Using the listing below, retype exactly the lines starting at the one with "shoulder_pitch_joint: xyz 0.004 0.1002" and ending at the one with "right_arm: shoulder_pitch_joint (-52", and include both.

^^^^

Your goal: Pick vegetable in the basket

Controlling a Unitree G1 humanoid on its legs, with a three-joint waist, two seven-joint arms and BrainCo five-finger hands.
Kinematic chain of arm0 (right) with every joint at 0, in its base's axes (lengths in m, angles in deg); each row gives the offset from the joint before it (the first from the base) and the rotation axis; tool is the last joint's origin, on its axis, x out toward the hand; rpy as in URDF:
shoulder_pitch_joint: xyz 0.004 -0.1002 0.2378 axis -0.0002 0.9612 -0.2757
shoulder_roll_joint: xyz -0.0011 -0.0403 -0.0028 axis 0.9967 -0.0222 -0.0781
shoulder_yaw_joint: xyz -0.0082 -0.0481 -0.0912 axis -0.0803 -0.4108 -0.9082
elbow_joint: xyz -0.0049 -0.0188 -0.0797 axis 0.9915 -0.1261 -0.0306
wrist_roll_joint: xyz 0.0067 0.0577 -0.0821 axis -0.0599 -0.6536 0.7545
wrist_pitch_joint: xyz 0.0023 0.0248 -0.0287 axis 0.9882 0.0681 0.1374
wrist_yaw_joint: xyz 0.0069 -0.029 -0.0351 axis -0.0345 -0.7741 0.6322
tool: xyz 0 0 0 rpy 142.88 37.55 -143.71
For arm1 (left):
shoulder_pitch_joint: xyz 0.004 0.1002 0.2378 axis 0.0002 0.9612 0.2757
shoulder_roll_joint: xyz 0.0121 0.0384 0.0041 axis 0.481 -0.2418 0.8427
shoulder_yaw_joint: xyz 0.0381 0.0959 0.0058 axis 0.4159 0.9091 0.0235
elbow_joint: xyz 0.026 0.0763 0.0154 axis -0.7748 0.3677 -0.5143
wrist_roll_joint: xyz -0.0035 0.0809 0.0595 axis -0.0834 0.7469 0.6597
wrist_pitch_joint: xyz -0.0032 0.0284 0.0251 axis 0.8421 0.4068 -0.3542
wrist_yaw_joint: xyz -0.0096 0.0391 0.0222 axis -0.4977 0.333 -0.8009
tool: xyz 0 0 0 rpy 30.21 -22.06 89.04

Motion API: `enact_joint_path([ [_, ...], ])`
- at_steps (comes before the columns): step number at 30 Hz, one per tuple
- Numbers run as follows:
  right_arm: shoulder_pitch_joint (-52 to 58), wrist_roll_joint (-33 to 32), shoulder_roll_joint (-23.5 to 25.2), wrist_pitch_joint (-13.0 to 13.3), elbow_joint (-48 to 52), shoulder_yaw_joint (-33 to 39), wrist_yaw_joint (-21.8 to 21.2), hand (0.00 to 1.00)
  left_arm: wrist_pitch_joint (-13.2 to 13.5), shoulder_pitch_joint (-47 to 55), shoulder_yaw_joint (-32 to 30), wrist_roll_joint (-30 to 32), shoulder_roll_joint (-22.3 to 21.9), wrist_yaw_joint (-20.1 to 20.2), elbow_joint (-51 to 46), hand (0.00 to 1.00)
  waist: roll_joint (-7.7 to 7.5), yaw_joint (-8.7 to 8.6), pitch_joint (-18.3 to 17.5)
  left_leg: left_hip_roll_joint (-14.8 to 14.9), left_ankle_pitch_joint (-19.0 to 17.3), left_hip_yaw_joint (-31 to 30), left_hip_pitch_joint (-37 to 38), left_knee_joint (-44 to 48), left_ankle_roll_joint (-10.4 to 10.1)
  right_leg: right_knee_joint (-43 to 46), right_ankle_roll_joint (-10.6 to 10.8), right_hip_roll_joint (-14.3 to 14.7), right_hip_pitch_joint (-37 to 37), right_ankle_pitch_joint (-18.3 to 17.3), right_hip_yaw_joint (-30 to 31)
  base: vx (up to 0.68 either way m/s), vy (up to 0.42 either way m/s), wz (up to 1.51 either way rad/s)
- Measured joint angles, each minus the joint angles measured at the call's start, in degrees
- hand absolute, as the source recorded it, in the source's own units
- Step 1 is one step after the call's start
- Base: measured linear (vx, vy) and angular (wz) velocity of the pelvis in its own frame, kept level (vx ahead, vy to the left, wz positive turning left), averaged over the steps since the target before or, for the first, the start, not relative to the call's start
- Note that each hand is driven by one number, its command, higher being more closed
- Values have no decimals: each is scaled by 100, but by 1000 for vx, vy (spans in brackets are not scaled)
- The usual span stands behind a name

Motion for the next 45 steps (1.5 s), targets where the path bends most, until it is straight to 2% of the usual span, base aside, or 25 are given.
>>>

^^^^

■ EXPECTED OUTPUT
shoulder_pitch_joint: xyz 0.004 0.1002 0.2378 axis 0.0002 0.9612 0.2757
shoulder_roll_joint: xyz 0.0121 0.0384 0.0041 axis 0.481 -0.2418 0.8427
shoulder_yaw_joint: xyz 0.0381 0.0959 0.0058 axis 0.4159 0.9091 0.0235
elbow_joint: xyz 0.026 0.0763 0.0154 axis -0.7748 0.3677 -0.5143
wrist_roll_joint: xyz -0.0035 0.0809 0.0595 axis -0.0834 0.7469 0.6597
wrist_pitch_joint: xyz -0.0032 0.0284 0.0251 axis 0.8421 0.4068 -0.3542
wrist_yaw_joint: xyz -0.0096 0.0391 0.0222 axis -0.4977 0.333 -0.8009
tool: xyz 0 0 0 rpy 30.21 -22.06 89.04

Motion API: `enact_joint_path([ [_, ...], ])`
- at_steps (comes before the columns): step number at 30 Hz, one per tuple
- Numbers run as follows:
  right_arm: shoulder_pitch_joint (-52 to 58), wrist_roll_joint (-33 to 32), shoulder_roll_joint (-23.5 to 25.2), wrist_pitch_joint (-13.0 to 13.3), elbow_joint (-48 to 52), shoulder_yaw_joint (-33 to 39), wrist_yaw_joint (-21.8 to 21.2), hand (0.00 to 1.00)

The work is done, and the output is complete.